Een goed voorbeeld heeft vaak een krachtiger uitwerking op opstandige kinderen dan vele woorden. Ouders moeten beslist krachtig vasthouden aan wat juist is, maar zij moeten ervoor oppassen niet hun zelfbeheersing te verliezen of hun toevlucht te nemen tot schreeuwen of schelden. De Schrift raadt aan: „Alle kwaadaardige bitterheid en toorn en gramschap en geschreeuw en schimpend gepraat worde uit uw midden weggenomen, evenals alle slechtheid.” — Ef. 4:31.

Zelfs als de opvoeding van kinderen vele jaren jammerlijk is verwaarloosd, mag men nog hoop koesteren. Een jonge Mexicaan vertelt zijn eigen ervaring:

„Toen ik zeven was, liep ik van huis weg. Ik sliep op het trottoir, in autowrakken of soms in goederenwagons. Samen met andere jongens begon ik te stelen. Heel vaak werden we door de politie gepakt en naar de gevangenis gebracht. Wanneer ze ons vroegen waar onze ouders waren, zeiden we dat we dat niet wisten. Toen ik 10 was, sloten we ons aan bij een bende drugsmokkelaars. Heel wat keren heb ik er bijna mijn leven bij ingeschoten. Toen ik 12 was, gingen we illegaal naar de Verenigde Staten en zetten daar onze onwettige activiteiten voort. Op een dag dreigde de leider van onze bende me te doden omdat ik de buit van een roofoverval die ik had gepleegd, niet met de anderen had gedeeld. Hij sloeg me in elkaar en nam me die 28.000 peso’s af.

Ik voelde me erg ellendig en wilde naar huis teruggaan of zelfmoord plegen. Toen herinnerde ik me dat mijn grootmoeder in Ciudad Juárez woonde, maar ik wist niet waar. Ik begon haar te zoeken. Toen ik haar eindelijk vond, stond ze op het punt naar een congres van Jehovah’s Getuigen te gaan en ze nodigde me uit mee te gaan.”

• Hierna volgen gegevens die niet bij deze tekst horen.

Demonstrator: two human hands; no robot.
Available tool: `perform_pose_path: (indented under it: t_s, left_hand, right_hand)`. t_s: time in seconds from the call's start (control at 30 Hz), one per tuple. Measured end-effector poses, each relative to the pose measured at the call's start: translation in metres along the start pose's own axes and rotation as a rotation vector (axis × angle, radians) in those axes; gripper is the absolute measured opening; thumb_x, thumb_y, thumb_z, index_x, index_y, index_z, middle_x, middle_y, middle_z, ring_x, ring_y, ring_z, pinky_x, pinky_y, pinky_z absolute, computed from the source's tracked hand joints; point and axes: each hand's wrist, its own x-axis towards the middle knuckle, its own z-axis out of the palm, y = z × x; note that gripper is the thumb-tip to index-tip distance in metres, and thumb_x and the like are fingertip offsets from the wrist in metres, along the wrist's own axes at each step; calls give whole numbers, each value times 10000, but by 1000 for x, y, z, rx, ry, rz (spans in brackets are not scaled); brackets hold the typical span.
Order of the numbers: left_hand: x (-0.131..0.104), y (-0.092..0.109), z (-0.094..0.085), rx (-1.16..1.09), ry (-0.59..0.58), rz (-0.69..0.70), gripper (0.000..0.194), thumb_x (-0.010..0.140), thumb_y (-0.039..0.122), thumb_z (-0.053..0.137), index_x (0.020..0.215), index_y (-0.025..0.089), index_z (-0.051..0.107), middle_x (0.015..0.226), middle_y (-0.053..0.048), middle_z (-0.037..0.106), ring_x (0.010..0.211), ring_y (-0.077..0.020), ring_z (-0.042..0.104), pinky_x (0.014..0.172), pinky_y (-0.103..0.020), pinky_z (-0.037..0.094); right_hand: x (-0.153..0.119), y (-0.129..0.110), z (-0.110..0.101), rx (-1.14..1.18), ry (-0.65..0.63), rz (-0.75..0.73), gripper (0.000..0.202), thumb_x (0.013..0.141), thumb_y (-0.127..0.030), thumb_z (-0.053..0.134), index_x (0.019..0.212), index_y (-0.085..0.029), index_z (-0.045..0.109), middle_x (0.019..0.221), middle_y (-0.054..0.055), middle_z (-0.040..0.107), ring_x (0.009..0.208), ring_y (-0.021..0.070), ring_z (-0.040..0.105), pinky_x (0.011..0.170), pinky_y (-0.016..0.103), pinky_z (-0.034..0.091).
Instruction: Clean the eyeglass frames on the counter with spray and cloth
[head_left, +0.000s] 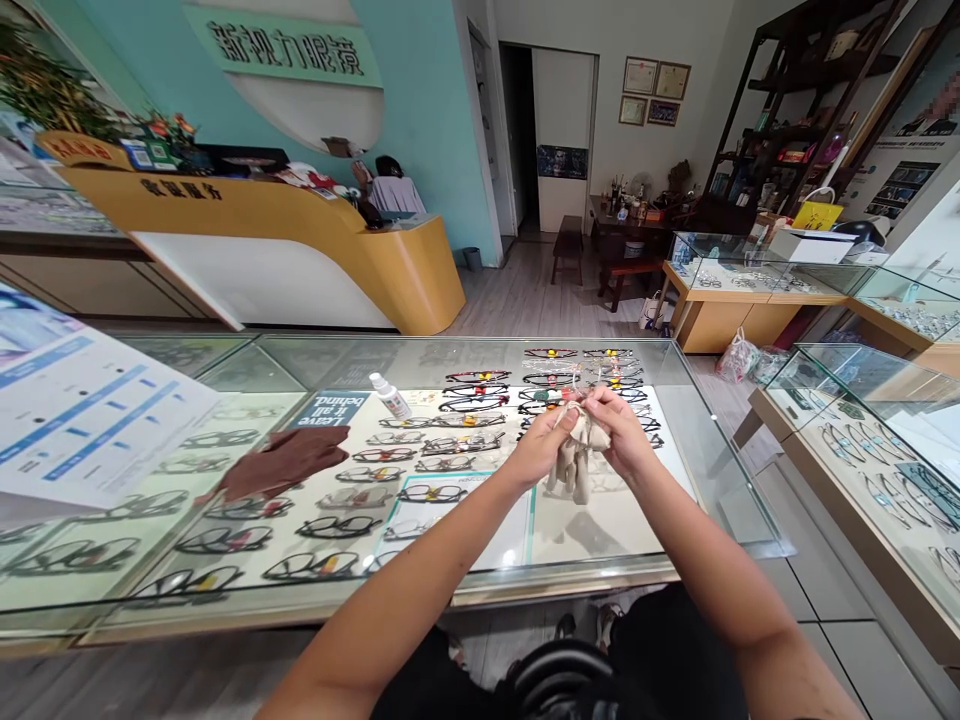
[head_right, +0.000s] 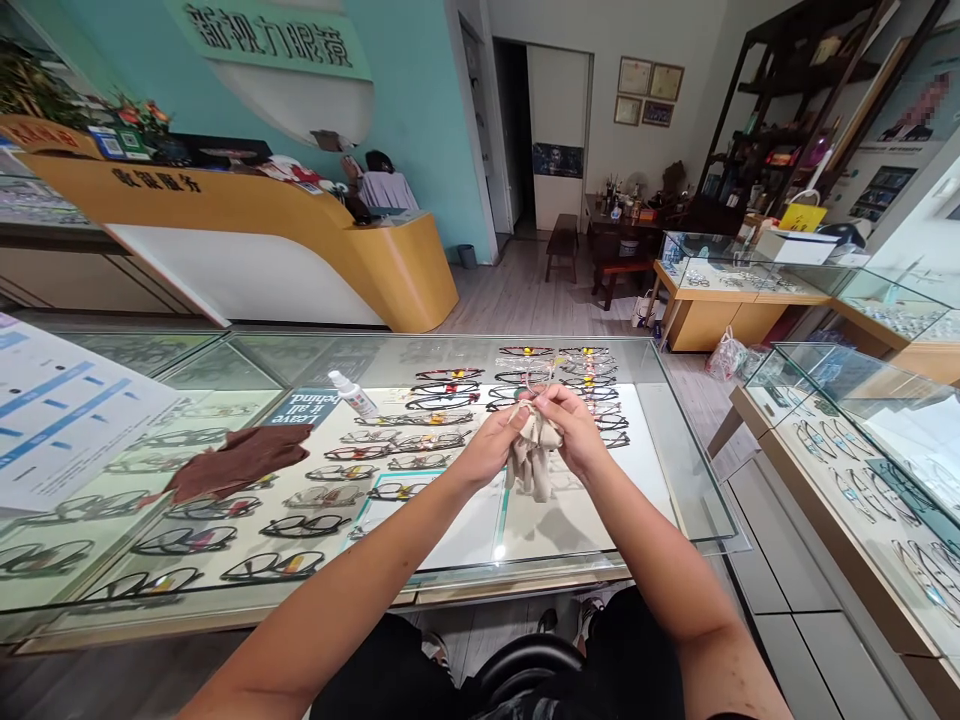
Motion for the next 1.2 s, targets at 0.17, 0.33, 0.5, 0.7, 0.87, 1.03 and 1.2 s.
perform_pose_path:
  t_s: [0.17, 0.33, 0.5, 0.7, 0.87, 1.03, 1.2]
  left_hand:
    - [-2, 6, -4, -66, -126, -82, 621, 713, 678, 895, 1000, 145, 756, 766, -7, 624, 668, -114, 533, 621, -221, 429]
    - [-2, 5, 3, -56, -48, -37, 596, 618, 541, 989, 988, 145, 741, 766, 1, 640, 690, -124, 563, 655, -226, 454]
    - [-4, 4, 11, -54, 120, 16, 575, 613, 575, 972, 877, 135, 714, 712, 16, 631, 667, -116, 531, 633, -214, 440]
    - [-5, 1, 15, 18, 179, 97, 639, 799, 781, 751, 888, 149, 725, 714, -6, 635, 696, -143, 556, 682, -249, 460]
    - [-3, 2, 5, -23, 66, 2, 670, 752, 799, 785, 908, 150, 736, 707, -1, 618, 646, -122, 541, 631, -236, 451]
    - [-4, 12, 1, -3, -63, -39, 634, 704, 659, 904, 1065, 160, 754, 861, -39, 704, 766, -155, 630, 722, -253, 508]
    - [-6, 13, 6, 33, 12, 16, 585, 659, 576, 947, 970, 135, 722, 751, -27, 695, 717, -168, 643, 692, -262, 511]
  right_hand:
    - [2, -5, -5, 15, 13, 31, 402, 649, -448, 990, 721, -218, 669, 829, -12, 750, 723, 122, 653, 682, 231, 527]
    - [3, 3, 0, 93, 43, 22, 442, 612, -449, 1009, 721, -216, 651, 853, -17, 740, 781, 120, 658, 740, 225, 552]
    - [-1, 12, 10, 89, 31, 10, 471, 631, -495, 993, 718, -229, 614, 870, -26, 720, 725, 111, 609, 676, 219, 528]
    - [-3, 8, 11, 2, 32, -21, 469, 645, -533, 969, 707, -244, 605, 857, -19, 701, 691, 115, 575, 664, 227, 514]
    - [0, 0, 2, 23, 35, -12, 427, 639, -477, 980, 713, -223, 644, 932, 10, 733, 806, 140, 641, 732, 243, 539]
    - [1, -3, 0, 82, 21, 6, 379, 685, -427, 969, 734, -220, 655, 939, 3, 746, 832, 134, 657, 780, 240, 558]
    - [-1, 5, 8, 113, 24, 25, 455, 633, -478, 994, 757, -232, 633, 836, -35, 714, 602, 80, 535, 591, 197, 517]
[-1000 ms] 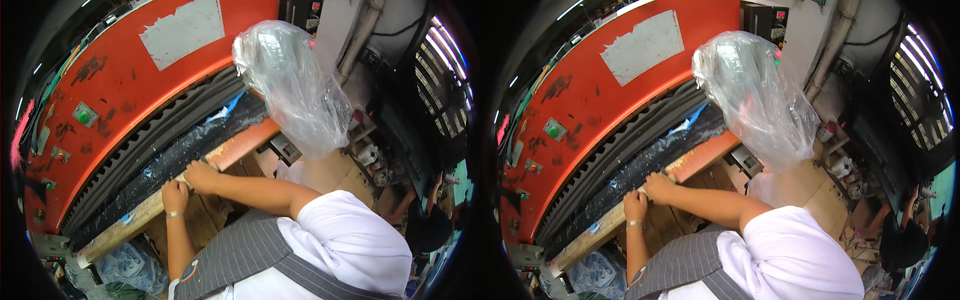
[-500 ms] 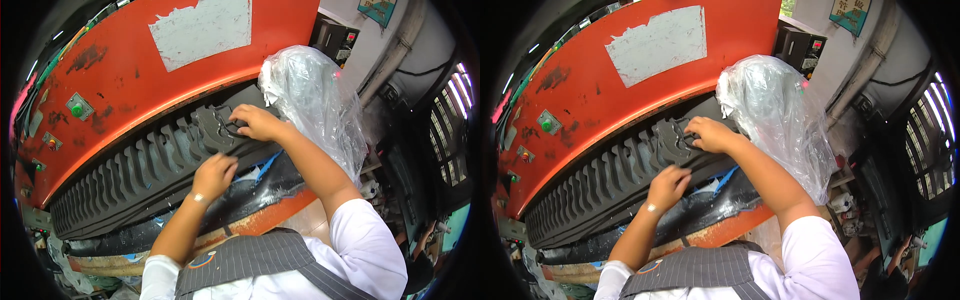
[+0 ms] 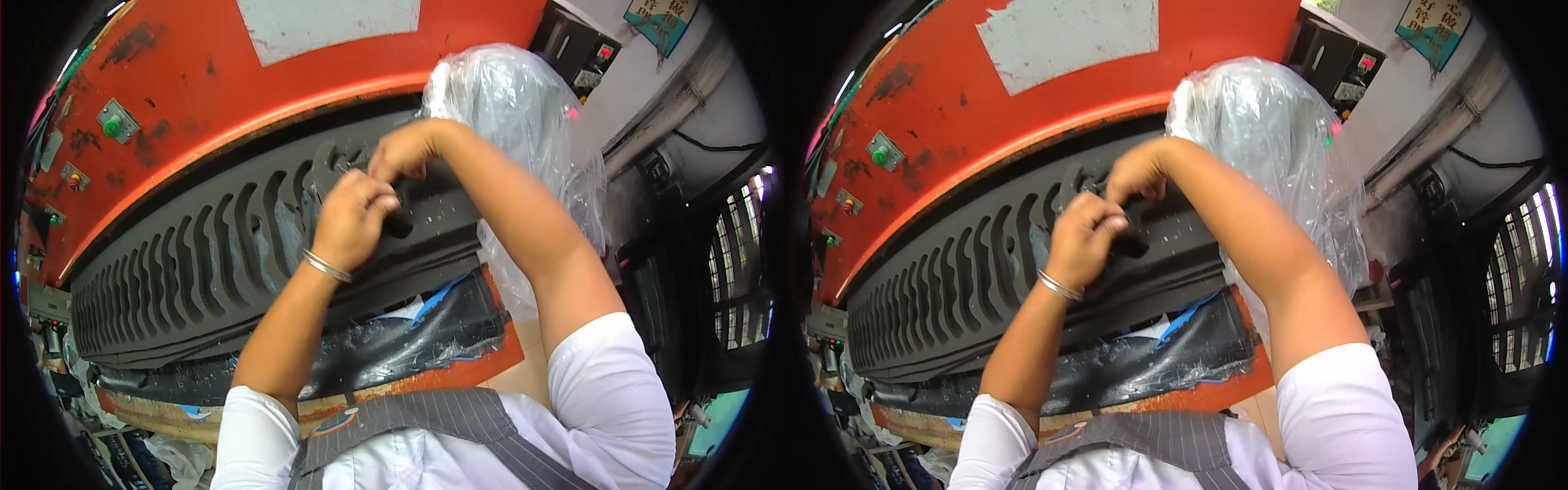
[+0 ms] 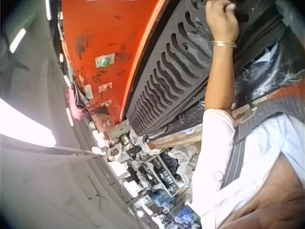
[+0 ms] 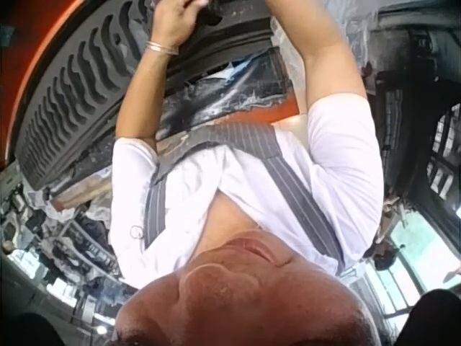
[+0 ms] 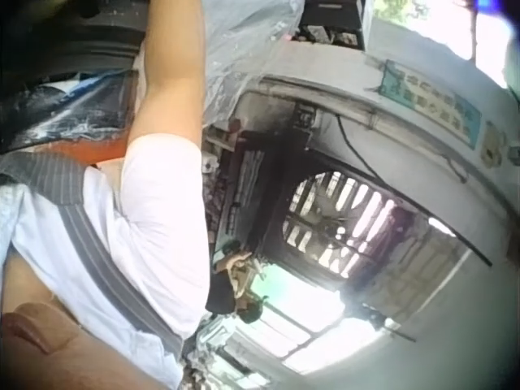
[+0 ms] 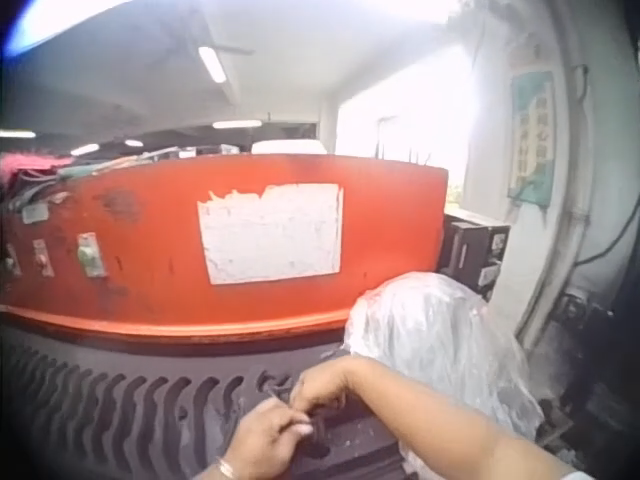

Op grond van wat deze jongen op het congres hoorde, begon hij ernstig over zijn leven na te denken. Hij begon de bijbel te bestuderen en tot vreugde van zijn ouders beterde hij zijn leven en keerde hij naar huis terug.

OPSTANDIGHEID ONDANKS EEN GOEDE OPLEIDING

Maar wat valt er te zeggen wanneer kinderen weerspannig worden ondanks een goede opleiding? Ouders kunnen troost putten uit het feit dat zij zich gewetensvol van hun verantwoordelijkheden hebben gekweten. Zij kunnen ook de hoop koesteren dat kinderen die de slechte weg zijn opgegaan, in de toekomst toch weer tot bezinning komen ten gevolge van de moeite die zij als ouders aan hun opvoeding hebben besteed. Deze hoop kan heel aanmoedigend zijn.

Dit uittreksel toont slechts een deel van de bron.